Syndrome specificity and behavioural disorders in young adults with intellectual disability: cultural differences in family impact
Article first published online: 22 DEC 2005
Journal of Intellectual Disability Research
Volume 50, Issue 3, pages 184–198, March 2006
How to Cite
Blacher, J. and McIntyre, L. L. (2006), Syndrome specificity and behavioural disorders in young adults with intellectual disability: cultural differences in family impact. Journal of Intellectual Disability Research, 50: 184–198. doi: 10.1111/j.1365-2788.2005.00768.x
- Issue published online: 22 DEC 2005
- Article first published online: 22 DEC 2005
- Accepted 6 July 2005
Background This study examined whether behaviour problems and adaptive behaviour of low functioning young adults, and well-being of their families, varied by diagnostic syndrome [intellectual disability (ID) only, cerebral palsy, Down syndrome, autism], as well as by cultural group.
Methods Behaviour disorders in young adults with moderate to severe ID were assessed from information provided by 282 caregivers during in-home interviews. The sample consisted of 150 Anglo participants, and 132 Latino, primarily Spanish-speaking, participants drawn from Southern California.
Results Behaviour disorders and maternal well-being showed the same pattern across disability syndromes. Autism was associated with the highest scores in multiple behaviour problem areas as well as maternal reports of lower well-being. Down syndrome was associated with the lowest behaviour problem scores and the highest maternal well-being. When behaviour problems were controlled for, diagnostic groups accounted for no additional variance in maternal stress or depression. The pattern of behaviour problems and well-being did not differ by sample (Anglo vs. Latino), although level on well-being measures did. Latina mothers reported significantly higher depression symptoms and lower morale, but also higher positive impact from their child than did Anglo mothers.

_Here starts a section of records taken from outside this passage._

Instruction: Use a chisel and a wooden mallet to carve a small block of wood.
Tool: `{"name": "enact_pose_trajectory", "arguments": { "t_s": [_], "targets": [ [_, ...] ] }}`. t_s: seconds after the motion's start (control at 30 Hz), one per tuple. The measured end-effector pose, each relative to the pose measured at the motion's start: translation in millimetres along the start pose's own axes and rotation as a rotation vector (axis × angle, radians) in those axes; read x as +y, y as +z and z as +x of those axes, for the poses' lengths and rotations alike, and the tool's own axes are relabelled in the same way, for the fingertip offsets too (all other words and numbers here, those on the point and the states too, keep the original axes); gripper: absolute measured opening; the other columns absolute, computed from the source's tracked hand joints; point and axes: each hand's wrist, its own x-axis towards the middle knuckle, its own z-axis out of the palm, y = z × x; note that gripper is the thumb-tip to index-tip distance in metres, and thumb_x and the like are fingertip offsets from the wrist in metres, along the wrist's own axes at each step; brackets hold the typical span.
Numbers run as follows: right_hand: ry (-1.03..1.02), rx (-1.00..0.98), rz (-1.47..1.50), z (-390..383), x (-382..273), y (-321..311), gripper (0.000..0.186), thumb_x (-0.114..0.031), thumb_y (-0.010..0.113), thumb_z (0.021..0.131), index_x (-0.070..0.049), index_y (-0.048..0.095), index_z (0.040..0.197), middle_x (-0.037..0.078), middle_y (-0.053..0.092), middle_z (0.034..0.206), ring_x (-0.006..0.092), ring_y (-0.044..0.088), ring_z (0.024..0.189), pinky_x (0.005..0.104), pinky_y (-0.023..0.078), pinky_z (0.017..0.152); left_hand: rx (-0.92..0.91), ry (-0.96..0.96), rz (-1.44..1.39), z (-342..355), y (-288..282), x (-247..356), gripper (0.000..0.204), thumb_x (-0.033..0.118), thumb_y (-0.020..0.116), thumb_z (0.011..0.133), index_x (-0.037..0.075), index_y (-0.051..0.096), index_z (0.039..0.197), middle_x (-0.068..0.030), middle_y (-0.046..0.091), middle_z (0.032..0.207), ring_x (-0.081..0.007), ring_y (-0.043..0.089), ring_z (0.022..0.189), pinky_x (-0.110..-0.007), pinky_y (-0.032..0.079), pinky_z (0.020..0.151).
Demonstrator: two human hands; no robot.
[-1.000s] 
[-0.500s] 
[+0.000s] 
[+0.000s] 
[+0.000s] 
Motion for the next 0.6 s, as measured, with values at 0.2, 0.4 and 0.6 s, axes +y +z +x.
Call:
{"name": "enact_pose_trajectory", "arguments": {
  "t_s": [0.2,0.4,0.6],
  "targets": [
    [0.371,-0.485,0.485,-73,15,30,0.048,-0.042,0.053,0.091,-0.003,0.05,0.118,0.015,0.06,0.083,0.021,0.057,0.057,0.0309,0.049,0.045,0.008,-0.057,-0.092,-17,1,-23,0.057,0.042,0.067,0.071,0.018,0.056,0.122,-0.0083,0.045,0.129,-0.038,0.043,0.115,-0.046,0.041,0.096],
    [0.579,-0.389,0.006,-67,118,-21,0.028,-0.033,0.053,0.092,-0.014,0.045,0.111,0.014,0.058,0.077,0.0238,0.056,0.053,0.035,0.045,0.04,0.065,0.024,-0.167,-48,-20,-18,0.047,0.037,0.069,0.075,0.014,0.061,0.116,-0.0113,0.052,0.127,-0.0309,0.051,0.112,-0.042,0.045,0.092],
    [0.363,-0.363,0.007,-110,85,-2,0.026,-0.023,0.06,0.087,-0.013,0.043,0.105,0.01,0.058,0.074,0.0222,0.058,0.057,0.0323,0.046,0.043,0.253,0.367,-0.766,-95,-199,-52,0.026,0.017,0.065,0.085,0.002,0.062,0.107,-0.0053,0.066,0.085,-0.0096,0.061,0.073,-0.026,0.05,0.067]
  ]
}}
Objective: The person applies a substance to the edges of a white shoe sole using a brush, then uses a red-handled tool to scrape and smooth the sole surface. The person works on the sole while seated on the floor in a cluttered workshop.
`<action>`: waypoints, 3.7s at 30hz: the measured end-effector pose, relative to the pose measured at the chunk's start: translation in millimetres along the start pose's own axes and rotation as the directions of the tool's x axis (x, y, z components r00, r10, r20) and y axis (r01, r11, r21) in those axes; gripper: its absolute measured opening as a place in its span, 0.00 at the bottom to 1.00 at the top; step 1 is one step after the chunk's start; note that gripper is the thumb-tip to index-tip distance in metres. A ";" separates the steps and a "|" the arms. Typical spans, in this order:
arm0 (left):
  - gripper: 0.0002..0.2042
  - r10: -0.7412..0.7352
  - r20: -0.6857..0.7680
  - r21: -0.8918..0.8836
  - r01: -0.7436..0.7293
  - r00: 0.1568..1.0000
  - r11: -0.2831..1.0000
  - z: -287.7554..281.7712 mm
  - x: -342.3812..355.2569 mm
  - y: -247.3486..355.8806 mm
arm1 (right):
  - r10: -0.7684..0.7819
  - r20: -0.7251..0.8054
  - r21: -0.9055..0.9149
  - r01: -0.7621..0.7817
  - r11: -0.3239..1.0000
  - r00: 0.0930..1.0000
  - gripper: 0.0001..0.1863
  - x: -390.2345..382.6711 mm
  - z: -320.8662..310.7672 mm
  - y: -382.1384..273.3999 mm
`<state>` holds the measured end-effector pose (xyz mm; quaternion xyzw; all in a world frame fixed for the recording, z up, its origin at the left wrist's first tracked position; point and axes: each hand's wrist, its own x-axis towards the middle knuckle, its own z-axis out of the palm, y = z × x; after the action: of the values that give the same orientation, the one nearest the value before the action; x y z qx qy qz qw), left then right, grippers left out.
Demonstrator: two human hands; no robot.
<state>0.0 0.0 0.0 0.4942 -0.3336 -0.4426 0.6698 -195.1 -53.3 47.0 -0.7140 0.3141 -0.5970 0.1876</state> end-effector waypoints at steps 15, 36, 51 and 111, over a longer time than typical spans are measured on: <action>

Conclusions Caregivers of young adults with autism report more maladaptive behaviour problems and lower personal well-being, or stress, relative to other diagnostic groups, regardless of cultural group. However, cultural differences exist in caregiver reports of depression, morale, and positive perceptions. Implications for service provision aimed at families of children with challenging behaviour problems are discussed in the context of culture.